Join us on Wednesday 6 June from 6-8pm for the opening of PAINT18.
A group exhibition presenting a selection of new works from five emerging artists whose practices span the breadth of current contemporary painting trends.
Featuring: Terrence Combos, Sam Holt, Joanne Makas, Ryan McGennisken and Laura Skerlj.
Curated by Barbara Dowse.
Approaches to painting today are as much explorations of the philosophy and concept of what painting is or might be as the methods and materials (paint may not even come into it) of its making.
At the core of much twentieth and twenty-first century painting is collage; as a stylistic approach to composition and process, in the integration of found physical elements and amalgamation of multiple parts.
The puzzle-like painted compositions of Terrence Combos are formed in their entirety through the plotting of cryptic text onto a gridded surface. As is acknowledged in the title of his painting, The plot thickens, text is presented in varying states of concealment through disorienting colour relationships, dense pattern organisation and reductive typography. Often making use of ciphers, anagrams, randomised text, and ambiguous referencing as his source material he makes the viewer work – requiring a forensic process of looking and reading, akin to deciphering a puzzle or code.

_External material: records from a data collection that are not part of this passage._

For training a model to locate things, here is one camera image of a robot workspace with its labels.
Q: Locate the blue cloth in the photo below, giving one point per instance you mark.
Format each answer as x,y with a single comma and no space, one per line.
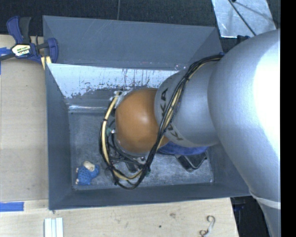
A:
185,150

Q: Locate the blue toy animal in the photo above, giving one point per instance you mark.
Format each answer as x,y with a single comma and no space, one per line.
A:
87,175

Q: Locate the pale wood board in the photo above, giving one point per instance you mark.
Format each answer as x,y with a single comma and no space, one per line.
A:
22,132

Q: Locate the grey metal bin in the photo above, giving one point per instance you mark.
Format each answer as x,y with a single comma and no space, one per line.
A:
88,41

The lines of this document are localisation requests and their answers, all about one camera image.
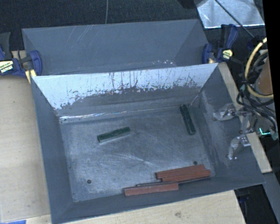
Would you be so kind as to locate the red-brown flat block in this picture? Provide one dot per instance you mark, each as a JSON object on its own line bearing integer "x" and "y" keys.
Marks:
{"x": 188, "y": 176}
{"x": 152, "y": 189}
{"x": 180, "y": 171}

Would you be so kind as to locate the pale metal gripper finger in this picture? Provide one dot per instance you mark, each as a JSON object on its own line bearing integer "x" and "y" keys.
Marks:
{"x": 237, "y": 143}
{"x": 225, "y": 113}

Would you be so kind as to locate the grey metal bin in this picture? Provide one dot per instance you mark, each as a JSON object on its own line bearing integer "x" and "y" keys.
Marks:
{"x": 135, "y": 155}

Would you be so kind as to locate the dark green flat block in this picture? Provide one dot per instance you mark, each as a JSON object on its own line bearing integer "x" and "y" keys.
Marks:
{"x": 187, "y": 119}
{"x": 113, "y": 134}

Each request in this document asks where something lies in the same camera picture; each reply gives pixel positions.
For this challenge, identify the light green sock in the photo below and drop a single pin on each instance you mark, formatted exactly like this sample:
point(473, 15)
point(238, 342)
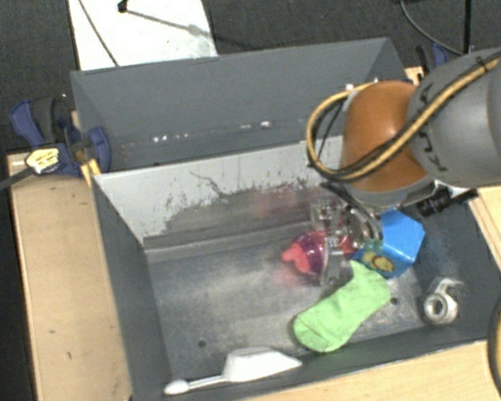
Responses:
point(337, 318)

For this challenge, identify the pink and purple sippy cup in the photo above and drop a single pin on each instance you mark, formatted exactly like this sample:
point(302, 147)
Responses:
point(309, 251)

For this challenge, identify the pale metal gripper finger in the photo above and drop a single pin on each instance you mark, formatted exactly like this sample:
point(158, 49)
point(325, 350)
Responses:
point(325, 214)
point(333, 263)

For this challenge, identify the grey metal bin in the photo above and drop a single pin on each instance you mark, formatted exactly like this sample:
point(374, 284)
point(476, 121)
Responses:
point(224, 270)

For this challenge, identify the white plastic scoop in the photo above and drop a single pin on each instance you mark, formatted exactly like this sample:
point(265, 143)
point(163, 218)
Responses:
point(254, 365)

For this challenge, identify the blue box with yellow print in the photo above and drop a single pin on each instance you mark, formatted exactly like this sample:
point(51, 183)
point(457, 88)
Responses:
point(402, 238)

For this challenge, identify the black cylinder on white bracket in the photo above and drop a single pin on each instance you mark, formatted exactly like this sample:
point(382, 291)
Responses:
point(436, 201)

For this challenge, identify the pale wood flat board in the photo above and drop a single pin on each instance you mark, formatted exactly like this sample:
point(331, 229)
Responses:
point(66, 292)

Terrence Combos undertook an artist residency in Fukuoka Japan in early 2018. A ‘library’ of ten small paintings serves as a cryptic trace of the residency, each devolving from an anagram of the first letter of each word of the first sentence from written statements about their practice by the artists from diverse countries and cultures undertaking the same residency before him. His focus is the challenge of visual linguistic interpretation encoded within the gridded pink and blue texts and patterns of his paintings.
Ryan McGennisken sets out to defy considered composition and gesture. He paints ‘alla prima’, all-in-one-go, in the outdoors, in silence, layering a combination of found non-art materials like rust, motor oil and dirt gathered around an industrial estate where he works and from his backyard and carport. Colour is spared in the Zen-like Stillage paintings. He welcomes random capture and imperfection and seeks unforeseen beauty; adding and deleting marks while seemingly inconsequential inclusions have influence in decisions. The paintings are left to weather and decay organically before he seals the disparate materials in matt polyurethane.
Joanne Makas mines the conceptual, material and perceptual qualities of painting. Her work grows from an inquiry into the physicality of painting and from the activity of application and layering of paint as seen in Confidently Lost, and graphite in None have your beauty. The immersive monochrome colour and folding in both works intensifies form. She is searching for the zone of indeterminacy between painting and object and the tension between a two-dimensional surface and a three-dimensional form, enabling her a freedom to explore and question what painting is or isn’t, can or can’t be…
Drawing and painting coalesce in Laura Skerlj’s works. Drawing has been an ongoing practice for her and the paintings are very much influenced by an intuitive distillation of the flow of gesture and energy of and from those drawings. The artist takes a “fragmental” approach to image making; experimenting here with stitching together sections of canvas and building a picture plane that is in flux and open; creating paintings that have the abstracting character of collage from the slow and reflective connecting of ambiguous parts or recurring motifs like the circles – a possible sun, moon, or focal point, or window, for her series of ‘O’ paintings, rendered in oil and acrylic paint and ink in a restricted palette of magenta, violet, lemon and black.
For Sam Holt the act of painting embodies the hubris, the vigour, the emotion, sense of discovery and the engagement and excitement and immediacy of creativity without compromise as it evolves on the canvas. His drivers are dreams and desires, thoughts and feelings – and possibilities. The spontaneity of his making and ‘stream of consciousness’ of his ruminations are reflected in titles like She looked at me like she had no idea what I was saying. Sam Holt works with sprayed and brushed paints, exploiting the optical opportunities of their different applications and effects and incorporates industrial materials, text, tapes and found fabrics for his intense ‘psychological landscapes’ that navigate and manifest the planned, the accidental and intuitive – as the artist would suggest; ‘like life’.